During the three hundred years of relative peace and prosperity, many groups of calligraphers created works for increasingly diverse audiences. A woodblock print by Utagawa Kunisada (1786–1864) shows that calligraphy was so popular in the mid-nineteenth century that a mother holds the brush in her mouth so as not to disturb her sleeping baby.

Other practitioners included professional calligraphers, Chinese-style poets, Confucian scholars, painters, Buddhist monks, devotees of courtly waka poetry, and haiku masters. Examining the varied threads of the cultural fabric reveals that these artistic worlds maintained their own independence while interacting to create a rich brocade of calligraphic techniques and styles.

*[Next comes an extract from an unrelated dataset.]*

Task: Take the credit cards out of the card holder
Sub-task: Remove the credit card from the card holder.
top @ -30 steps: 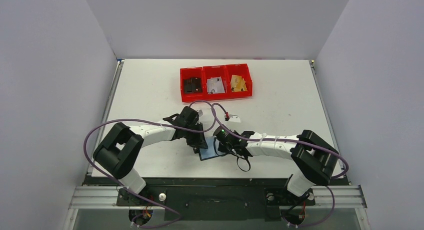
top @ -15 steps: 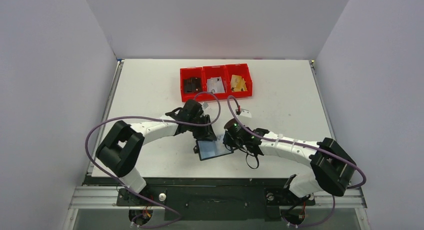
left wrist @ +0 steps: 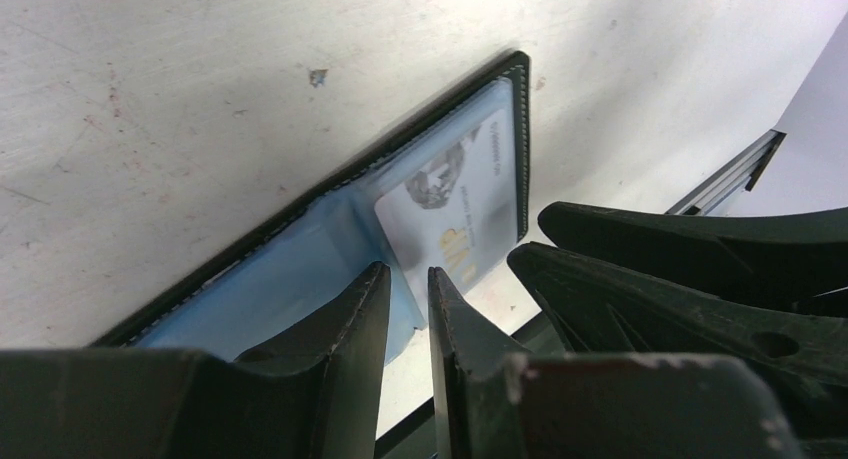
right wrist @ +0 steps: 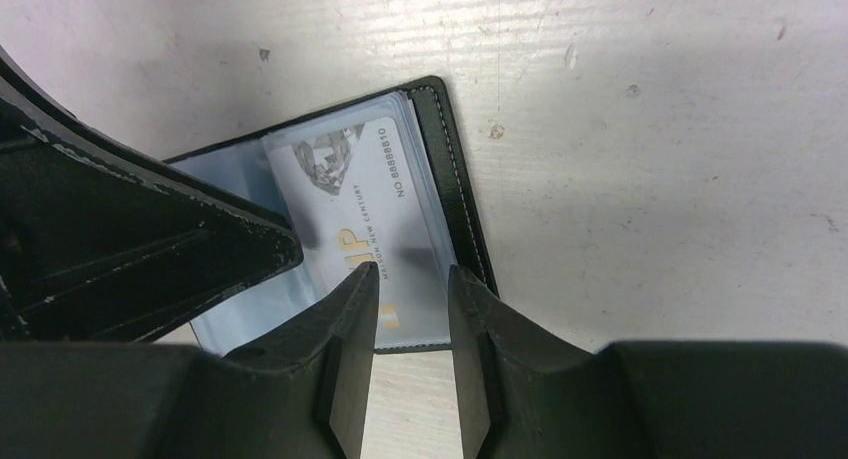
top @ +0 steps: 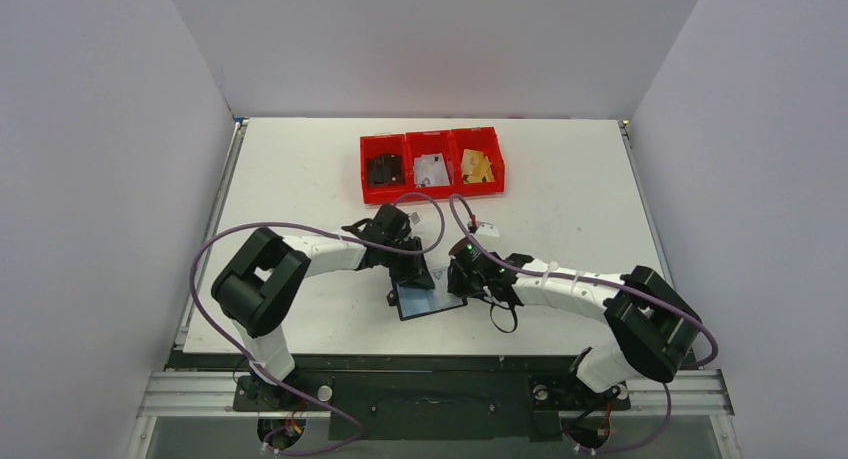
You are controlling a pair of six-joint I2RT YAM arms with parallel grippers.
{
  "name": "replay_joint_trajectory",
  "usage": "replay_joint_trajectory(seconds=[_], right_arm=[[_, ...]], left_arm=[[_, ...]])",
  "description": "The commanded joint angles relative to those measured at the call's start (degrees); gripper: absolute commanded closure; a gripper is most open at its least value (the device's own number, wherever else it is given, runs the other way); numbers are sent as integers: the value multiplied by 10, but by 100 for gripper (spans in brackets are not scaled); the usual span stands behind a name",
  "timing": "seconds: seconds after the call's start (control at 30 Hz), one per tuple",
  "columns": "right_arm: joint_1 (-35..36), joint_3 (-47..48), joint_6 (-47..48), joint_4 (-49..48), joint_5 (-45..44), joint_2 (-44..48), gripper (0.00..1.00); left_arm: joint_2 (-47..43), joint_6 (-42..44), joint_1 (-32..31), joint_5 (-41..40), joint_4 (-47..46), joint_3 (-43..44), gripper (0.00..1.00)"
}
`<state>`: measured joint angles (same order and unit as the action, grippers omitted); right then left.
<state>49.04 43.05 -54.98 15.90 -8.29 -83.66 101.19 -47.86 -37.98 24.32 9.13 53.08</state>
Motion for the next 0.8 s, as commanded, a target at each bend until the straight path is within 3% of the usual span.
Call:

Calligraphy is sometimes considered to be a difficult art to understand. Until now, most Chinese and Japanese studies, and the few books in Western languages, have been primarily concerned with providing the historical background and artistic lineage of calligraphers: with whom did they study, by whom were they influenced, and what ancient masters' styles did they follow? While these questions are certainly important, a combination of contextual and purely visual approaches may be more useful. We are past the point where viewers need feel that they must read the calligraphy to enjoy it. In fact, even experts sometimes disagree on which words have been written, especially in cursive script, and one well-known Chinese connoisseur sometimes first views a calligraphy upside down so he can examine and appreciate it purely as art before becoming engrossed in deciphering the text.

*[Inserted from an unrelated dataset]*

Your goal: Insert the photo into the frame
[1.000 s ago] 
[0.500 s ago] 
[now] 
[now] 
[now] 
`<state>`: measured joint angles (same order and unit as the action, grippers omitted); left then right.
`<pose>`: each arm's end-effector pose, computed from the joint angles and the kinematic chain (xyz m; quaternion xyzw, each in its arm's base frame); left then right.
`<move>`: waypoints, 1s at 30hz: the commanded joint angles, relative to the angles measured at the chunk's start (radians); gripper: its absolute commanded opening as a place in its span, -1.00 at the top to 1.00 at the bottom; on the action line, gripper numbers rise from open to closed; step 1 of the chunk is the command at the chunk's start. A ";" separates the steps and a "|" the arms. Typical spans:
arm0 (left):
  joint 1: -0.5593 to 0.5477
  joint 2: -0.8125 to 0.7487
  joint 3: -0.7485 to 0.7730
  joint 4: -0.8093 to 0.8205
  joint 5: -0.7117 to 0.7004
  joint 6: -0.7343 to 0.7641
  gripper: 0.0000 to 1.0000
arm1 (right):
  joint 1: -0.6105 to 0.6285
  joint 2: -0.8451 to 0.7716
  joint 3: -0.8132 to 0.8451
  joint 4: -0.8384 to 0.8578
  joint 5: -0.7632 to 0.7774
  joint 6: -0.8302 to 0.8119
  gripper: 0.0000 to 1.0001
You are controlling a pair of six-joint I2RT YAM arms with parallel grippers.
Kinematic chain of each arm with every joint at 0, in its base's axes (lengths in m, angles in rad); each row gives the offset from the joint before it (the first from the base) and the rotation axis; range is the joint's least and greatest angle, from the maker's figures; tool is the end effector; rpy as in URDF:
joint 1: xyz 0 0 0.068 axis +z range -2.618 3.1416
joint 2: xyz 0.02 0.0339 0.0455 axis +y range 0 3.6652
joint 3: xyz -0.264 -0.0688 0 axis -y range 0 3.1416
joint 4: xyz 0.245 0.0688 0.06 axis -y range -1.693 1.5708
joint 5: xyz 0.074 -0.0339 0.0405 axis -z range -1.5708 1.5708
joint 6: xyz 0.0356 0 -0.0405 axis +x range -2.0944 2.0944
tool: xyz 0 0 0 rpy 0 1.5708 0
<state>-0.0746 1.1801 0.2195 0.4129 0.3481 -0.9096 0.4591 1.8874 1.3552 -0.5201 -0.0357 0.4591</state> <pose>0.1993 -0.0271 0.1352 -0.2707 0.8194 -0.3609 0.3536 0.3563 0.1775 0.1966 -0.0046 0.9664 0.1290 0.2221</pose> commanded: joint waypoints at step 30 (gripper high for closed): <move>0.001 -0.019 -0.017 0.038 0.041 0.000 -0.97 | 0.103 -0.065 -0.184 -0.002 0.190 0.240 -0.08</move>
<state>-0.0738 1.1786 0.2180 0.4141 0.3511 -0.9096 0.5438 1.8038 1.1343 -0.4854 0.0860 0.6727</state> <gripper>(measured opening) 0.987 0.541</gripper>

This is not to say that the meanings of the words in calligraphy are unimportant, and one of the questions pursued in this book is the controversial issue of how much the text influences the style. Perhaps surprisingly, some experts believe that there is little direct relationship between the two, while others suspect that there are many interconnections to be explored. This issue has to be considered case by case, and readers can have the pleasure of coming to their own conclusions; but we must remember that a mediocre text written beautifully is fine calligraphy, while a superb poem written poorly is not. By avoiding stress upon reading the characters, Westerners may be able to experience the purely artistic values of calligraphy—the choreography of line and form in space—more immediately than many East Asians. It is this sense of movement, ultimately of dance, that gives life to calligraphy, and therefore in this book, a good deal of visual analysis will be added to historical and cultural considerations.

This study begins with basic information on calligraphy for those not conversant with the art. This fundamental information enables viewers to follow the movement of the brush from beginning to end, just as the work was created. We cannot perceive a painting this way (did the artist paint the house first, or the mountain?), but the experience of viewing calligraphy is much more like the experience of music. They are both arts that move through space-time, and we can sense in calligraphy its faster and slower rhythms, stronger and gentler touches, wetter and drier textures, and even louder and softer tones. With practice, viewers can respond to the artist's breath, follow the movement of the artist's fingers, hand, arm, mind, heart, and body, and ultimately share the special and particular energy that informs and suffuses each work. The seventy-seven examples illustrated and discussed in this book have been chosen not only because the artists are historically important, but also because the varieties of scripts and touches enable them to become artistic recordings of personal character and individual expression.